Тем не менее — факт: публикации Максима Соколова, преодолев удельную раздробленность постсоветского десятилетия и собственную неизбежную частичность, встали в книгу. Уже одно то, что политический журналист собрал под книжную обложку свои выступления от разных лет и при этом не утратил единства собственного «я» — то есть не утратил лица, — заслуживает ныне почтительного удивления. Видимо, пребывание в периодике для писателя Максима Соколова органично: частое сравнение разваливающейся страны с мокрой разлезающейся газетой косвенно свидетельствует о прочной эмоциональной связи между профессией и бытием. Однако, оказавшись в двухтомнике, тексты газетно-журнального происхождения сами установили между собой «дипломатические связи», которых не было прежде: возможно, они сами «нашли» друг друга, когда «Разыскания» составлялись по разделам «Империя», «Умы», «Герои» и т. д. Помимо «Поэтических воззрений россиян на историю» я знаю только один пример подобной трансформации газеты в книгу и в литературу: это «Литературное сегодня. О русской прозе. 90-е» Андрея Немзера.

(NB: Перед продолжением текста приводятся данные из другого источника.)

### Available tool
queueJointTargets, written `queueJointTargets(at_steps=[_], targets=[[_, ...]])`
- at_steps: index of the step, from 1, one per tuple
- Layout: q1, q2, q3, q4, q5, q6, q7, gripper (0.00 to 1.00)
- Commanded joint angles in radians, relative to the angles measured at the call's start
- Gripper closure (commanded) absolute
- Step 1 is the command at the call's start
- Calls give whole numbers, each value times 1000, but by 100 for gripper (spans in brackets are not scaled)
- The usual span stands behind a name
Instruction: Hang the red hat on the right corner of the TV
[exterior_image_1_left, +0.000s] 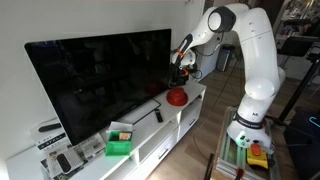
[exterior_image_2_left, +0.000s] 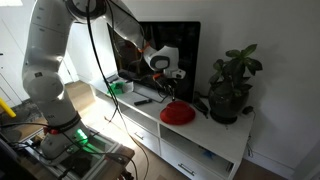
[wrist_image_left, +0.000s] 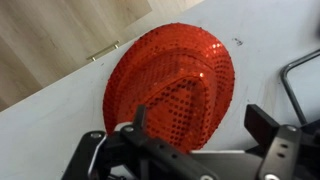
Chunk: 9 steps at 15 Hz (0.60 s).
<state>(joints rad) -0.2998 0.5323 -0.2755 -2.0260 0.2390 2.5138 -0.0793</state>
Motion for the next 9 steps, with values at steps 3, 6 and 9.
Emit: queueJointTargets(at_steps=[3, 6, 9], targets=[[18, 130, 2, 54, -115, 109, 79, 0], [51, 171, -13, 54, -162, 193, 123, 0], [81, 195, -24, 56, -189, 258, 159, 0]])
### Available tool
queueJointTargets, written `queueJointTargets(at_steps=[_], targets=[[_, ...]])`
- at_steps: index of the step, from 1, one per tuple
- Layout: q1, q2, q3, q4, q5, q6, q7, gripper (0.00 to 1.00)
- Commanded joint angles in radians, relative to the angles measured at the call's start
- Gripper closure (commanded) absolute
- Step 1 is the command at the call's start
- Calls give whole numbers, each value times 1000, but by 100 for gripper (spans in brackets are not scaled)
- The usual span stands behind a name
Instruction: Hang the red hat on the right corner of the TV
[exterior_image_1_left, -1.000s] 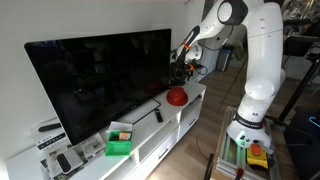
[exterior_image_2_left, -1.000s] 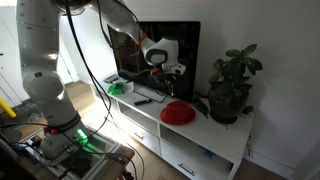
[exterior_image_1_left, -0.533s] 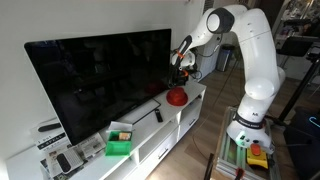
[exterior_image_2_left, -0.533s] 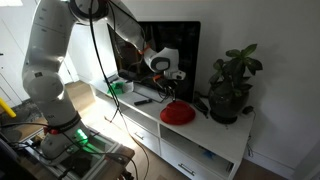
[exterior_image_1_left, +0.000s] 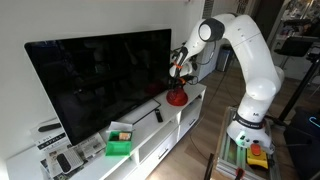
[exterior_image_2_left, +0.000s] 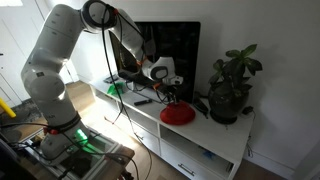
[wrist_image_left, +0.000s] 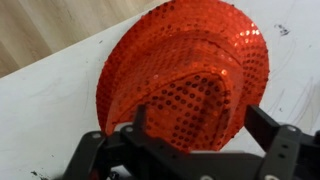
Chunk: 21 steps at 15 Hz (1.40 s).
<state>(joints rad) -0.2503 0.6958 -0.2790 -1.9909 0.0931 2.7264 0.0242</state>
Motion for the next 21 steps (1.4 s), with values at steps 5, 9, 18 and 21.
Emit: queueJointTargets(at_steps=[5, 9, 18, 21], targets=[[96, 62, -72, 23, -79, 87, 122, 47], [121, 55, -101, 12, -87, 60, 154, 76], [71, -58, -145, -83, -79, 23, 156, 99], [73, -172, -197, -184, -94, 65, 150, 99]])
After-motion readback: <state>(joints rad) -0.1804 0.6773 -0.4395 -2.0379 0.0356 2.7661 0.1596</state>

Но тут чистота эксперимента несколько нарушена: рецензии известного критика на известных и малоизвестных прозаиков изначально были «литературным приложением» к политико-экономической части «Независимой» и «Сегодня»: здесь информационный повод — публикация, скажем, романа в одном из толстых ежемесячников — сам по себе незначительней излагаемого материала. Так что газетная критика Немзера, ставшая книгой, просто вернулась к себе домой, тогда как Максим Соколов по специализации — как раз изготовитель главного газетного блюда. Тем не менее тексты Максима Соколова вместе оказались выразительнее и явно литературнее, чем были по отдельности; «созрев» и избавившись от притяжения реального события, к которому первоначально служили комментарием, они сделались интересны сами по себе. Так из сварившегося супа удаляют топор, и суп оказывается неплох.
Что же сделал Максим Соколов для того, чтобы так заметно выделиться в широком поле новой российской периодики и наличествующих там персон? Почему читающая публика настолько к нему благосклонна, что с удовольствием фольклоризирует размеры его гонораров?
Издатели представляют автора двухтомника «одним из создателей нового стиля постсоветской журналистики» — но вряд ли дело в собственно стиле. Письмо Максима Соколова средним, конечно, не назовешь (хотя бы потому, что уровень образованности данного автора избыточно превышает среднегазетный, что не может не сказаться на богатстве как словарного запаса, так и литературных, культурных, исторических и прочих аллюзий). Но примерно так, как он, работают многие: бойко писать сегодня не штука, политик, доведенный до абсурда, ныне персонаж распространенный (тем более его и доводить не надо, сам себя доведет). Мне представляется, что постсоветская журналистика породила не столько стиль, сколько идеальный образ Продвинутого Обозревателя (этакого новейшего Супермена, бегом обгоняющего наш поезд и паровоз). Этот образ и является источником неидеальных имиджей ряда реальных персон, от Курицына до Доренко. Супермен, он же податель универсального Стиля, воплотился и в творчестве Максима Соколова — при том, что Соколов как раз из тех, кто пытается его преодолеть.